* What to work on
The answer should be the records below, word for word, with every image left out.

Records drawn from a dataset
· · · · ·
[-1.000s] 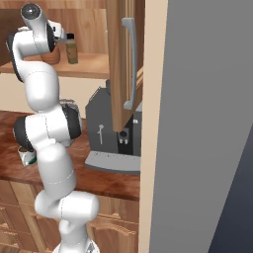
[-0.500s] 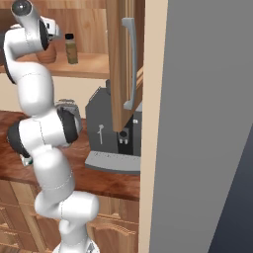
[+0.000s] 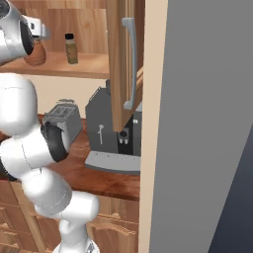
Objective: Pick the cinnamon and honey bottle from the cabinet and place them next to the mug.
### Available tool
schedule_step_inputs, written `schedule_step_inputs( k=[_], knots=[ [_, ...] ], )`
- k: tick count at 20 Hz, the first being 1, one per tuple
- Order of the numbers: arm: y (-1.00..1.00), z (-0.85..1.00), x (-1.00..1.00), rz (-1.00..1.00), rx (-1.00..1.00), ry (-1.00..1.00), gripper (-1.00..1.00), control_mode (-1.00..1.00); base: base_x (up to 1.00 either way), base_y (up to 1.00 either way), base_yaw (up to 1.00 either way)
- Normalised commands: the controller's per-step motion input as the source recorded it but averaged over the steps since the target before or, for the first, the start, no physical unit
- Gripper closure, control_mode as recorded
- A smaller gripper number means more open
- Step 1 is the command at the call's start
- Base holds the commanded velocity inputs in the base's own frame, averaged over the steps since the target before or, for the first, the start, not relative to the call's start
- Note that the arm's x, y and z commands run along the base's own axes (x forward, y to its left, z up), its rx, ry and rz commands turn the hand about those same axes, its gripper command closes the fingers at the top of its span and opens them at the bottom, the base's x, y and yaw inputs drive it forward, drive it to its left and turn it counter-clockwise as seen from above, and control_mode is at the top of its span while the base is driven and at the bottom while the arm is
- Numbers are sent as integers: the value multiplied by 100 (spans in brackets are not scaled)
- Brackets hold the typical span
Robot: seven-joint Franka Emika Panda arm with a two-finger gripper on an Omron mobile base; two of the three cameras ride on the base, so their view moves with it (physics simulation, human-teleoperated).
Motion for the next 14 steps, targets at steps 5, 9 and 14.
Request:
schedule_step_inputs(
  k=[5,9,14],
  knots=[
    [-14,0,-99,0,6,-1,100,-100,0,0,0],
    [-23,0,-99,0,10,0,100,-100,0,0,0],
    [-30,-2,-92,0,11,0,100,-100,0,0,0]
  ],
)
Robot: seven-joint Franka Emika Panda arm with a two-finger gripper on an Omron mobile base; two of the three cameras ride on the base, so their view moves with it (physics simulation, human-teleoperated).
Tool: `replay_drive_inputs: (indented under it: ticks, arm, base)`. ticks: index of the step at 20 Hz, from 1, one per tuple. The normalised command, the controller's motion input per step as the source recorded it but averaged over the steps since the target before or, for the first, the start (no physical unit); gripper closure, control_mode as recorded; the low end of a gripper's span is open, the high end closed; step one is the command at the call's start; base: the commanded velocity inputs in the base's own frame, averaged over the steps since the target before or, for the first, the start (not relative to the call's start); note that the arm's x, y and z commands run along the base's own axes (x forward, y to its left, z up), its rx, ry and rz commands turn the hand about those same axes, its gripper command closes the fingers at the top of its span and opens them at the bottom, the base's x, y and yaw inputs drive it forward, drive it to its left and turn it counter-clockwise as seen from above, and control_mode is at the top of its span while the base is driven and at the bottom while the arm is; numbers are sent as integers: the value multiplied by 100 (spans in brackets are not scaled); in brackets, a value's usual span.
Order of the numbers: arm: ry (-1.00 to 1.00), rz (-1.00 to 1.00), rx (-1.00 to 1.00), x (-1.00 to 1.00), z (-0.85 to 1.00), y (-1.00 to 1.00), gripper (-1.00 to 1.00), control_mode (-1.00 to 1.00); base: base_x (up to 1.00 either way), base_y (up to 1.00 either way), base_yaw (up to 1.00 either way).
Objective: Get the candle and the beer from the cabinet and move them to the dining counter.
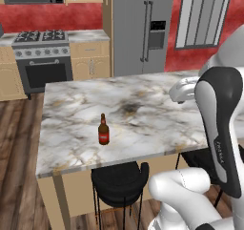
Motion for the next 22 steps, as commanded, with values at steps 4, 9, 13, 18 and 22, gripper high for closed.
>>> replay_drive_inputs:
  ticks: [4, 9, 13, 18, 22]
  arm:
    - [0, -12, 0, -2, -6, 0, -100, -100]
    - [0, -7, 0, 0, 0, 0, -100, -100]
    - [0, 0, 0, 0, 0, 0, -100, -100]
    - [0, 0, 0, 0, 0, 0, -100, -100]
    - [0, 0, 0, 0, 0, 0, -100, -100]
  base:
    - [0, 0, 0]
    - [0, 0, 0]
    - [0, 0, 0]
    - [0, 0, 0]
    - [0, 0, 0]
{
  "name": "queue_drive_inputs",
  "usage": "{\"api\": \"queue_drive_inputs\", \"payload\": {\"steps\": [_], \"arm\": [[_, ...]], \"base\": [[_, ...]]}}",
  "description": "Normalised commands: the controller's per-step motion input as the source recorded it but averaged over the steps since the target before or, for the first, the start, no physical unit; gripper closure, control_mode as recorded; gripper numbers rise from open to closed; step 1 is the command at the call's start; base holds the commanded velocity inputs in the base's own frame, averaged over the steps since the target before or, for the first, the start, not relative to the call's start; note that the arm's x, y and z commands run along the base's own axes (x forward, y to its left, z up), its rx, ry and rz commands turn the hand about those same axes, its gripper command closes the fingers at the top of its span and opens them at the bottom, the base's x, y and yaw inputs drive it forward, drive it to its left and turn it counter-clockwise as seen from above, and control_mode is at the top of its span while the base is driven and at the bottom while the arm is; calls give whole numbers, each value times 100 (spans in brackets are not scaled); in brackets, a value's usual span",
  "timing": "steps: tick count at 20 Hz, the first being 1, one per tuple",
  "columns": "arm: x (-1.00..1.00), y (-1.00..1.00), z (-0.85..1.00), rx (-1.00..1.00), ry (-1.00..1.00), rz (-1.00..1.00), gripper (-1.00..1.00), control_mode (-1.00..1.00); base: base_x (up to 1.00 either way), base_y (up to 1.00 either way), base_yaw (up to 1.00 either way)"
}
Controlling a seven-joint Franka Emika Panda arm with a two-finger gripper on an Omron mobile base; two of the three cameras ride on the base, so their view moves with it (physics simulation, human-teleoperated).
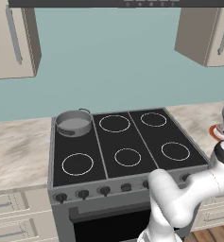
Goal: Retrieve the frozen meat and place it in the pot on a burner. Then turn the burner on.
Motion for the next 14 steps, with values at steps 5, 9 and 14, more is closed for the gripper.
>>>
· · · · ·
* Answer to this task
[-1.000s] 
[-0.500s] 
[+0.000s] 
Objective: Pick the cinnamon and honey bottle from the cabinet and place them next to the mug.
### Available tool
schedule_step_inputs, written `schedule_step_inputs( k=[_], knots=[ [_, ...] ], )`
- k: tick count at 20 Hz, the first being 1, one per tuple
- Order of the numbers: arm: y (-1.00..1.00), z (-0.85..1.00), x (-1.00..1.00), rz (-1.00..1.00), rx (-1.00..1.00), ry (-1.00..1.00), gripper (-1.00..1.00), control_mode (-1.00..1.00); base: base_x (up to 1.00 either way), base_y (up to 1.00 either way), base_yaw (up to 1.00 either way)
- Normalised commands: the controller's per-step motion input as the source recorded it but averaged over the steps since the target before or, for the first, the start, no physical unit
- Gripper closure, control_mode as recorded
- A smaller gripper number means more open
- Step 1 is the command at the call's start
- Base holds the commanded velocity inputs in the base's own frame, averaged over the steps since the target before or, for the first, the start, not relative to the call's start
- Note that the arm's x, y and z commands run along the base's own axes (x forward, y to its left, z up), its rx, ry and rz commands turn the hand about those same axes, its gripper command closes the fingers at the top of its span and opens them at the bottom, the base's x, y and yaw inputs drive it forward, drive it to its left and turn it counter-clockwise as seen from above, and control_mode is at the top of its span while the base is driven and at the bottom while the arm is
- Numbers are sent as integers: the value multiplied by 100 (spans in brackets are not scaled)
- Brackets hold the typical span
Robot: seven-joint Franka Emika Panda arm with a two-finger gripper on an Omron mobile base; two of the three cameras ride on the base, so their view moves with it (physics simulation, human-teleoperated).
Motion for the next 14 steps, targets at steps 5, 9 and 14.
Request:
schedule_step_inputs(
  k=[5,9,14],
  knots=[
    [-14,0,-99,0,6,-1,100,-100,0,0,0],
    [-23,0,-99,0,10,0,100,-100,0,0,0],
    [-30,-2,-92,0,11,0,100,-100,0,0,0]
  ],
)
Robot: seven-joint Franka Emika Panda arm with a two-finger gripper on an Omron mobile base; two of the three cameras ride on the base, so their view moves with it (physics simulation, human-teleoperated).
Tool: `replay_drive_inputs: (indented under it: ticks, arm, base)`. ticks: index of the step at 20 Hz, from 1, one per tuple. The normalised command, the controller's motion input per step as the source recorded it but averaged over the steps since the target before or, for the first, the start (no physical unit); gripper closure, control_mode as recorded; the low end of a gripper's span is open, the high end closed; step one is the command at the call's start; base: the commanded velocity inputs in the base's own frame, averaged over the steps since the target before or, for the first, the start (not relative to the call's start); note that the arm's x, y and z commands run along the base's own axes (x forward, y to its left, z up), its rx, ry and rz commands turn the hand about those same axes, its gripper command closes the fingers at the top of its span and opens them at the bottom, the base's x, y and yaw inputs drive it forward, drive it to its left and turn it counter-clockwise as seen from above, and control_mode is at the top of its span while the base is driven and at the bottom while the arm is; numbers are sent as integers: the value multiplied by 100 (spans in brackets are not scaled); in brackets, a value's usual span.
Order of the numbers: arm: ry (-1.00 to 1.00), rz (-1.00 to 1.00), rx (-1.00 to 1.00), x (-1.00 to 1.00), z (-0.85 to 1.00), y (-1.00 to 1.00), gripper (-1.00 to 1.00), control_mode (-1.00 to 1.00); base: base_x (up to 1.00 either way), base_y (up to 1.00 either way), base_yaw (up to 1.00 either way).
Objective: Get the candle and the beer from the cabinet and move them to the dining counter.
Motion for the next 22 steps, as commanded, with values at steps 4, 9, 13, 18 and 22, gripper high for closed.
>>> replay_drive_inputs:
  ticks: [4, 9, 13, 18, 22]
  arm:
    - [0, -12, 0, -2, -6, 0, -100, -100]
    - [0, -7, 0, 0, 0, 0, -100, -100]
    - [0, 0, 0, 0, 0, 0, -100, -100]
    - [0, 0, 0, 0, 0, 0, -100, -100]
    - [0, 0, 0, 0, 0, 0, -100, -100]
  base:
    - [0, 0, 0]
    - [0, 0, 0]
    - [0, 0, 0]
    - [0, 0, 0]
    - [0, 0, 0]
{
  "name": "queue_drive_inputs",
  "usage": "{\"api\": \"queue_drive_inputs\", \"payload\": {\"steps\": [_], \"arm\": [[_, ...]], \"base\": [[_, ...]]}}",
  "description": "Normalised commands: the controller's per-step motion input as the source recorded it but averaged over the steps since the target before or, for the first, the start, no physical unit; gripper closure, control_mode as recorded; gripper numbers rise from open to closed; step 1 is the command at the call's start; base holds the commanded velocity inputs in the base's own frame, averaged over the steps since the target before or, for the first, the start, not relative to the call's start; note that the arm's x, y and z commands run along the base's own axes (x forward, y to its left, z up), its rx, ry and rz commands turn the hand about those same axes, its gripper command closes the fingers at the top of its span and opens them at the bottom, the base's x, y and yaw inputs drive it forward, drive it to its left and turn it counter-clockwise as seen from above, and control_mode is at the top of its span while the base is driven and at the bottom while the arm is; calls give whole numbers, each value times 100 (spans in brackets are not scaled); in brackets, a value's usual span",
  "timing": "steps: tick count at 20 Hz, the first being 1, one per tuple",
  "columns": "arm: x (-1.00..1.00), y (-1.00..1.00), z (-0.85..1.00), rx (-1.00..1.00), ry (-1.00..1.00), rz (-1.00..1.00), gripper (-1.00..1.00), control_mode (-1.00..1.00); base: base_x (up to 1.00 either way), base_y (up to 1.00 either way), base_yaw (up to 1.00 either way)"
}
Controlling a seven-joint Franka Emika Panda arm with a two-finger gripper on an Omron mobile base; two of the three cameras ride on the base, so their view moves with it (physics simulation, human-teleoperated).
Goal: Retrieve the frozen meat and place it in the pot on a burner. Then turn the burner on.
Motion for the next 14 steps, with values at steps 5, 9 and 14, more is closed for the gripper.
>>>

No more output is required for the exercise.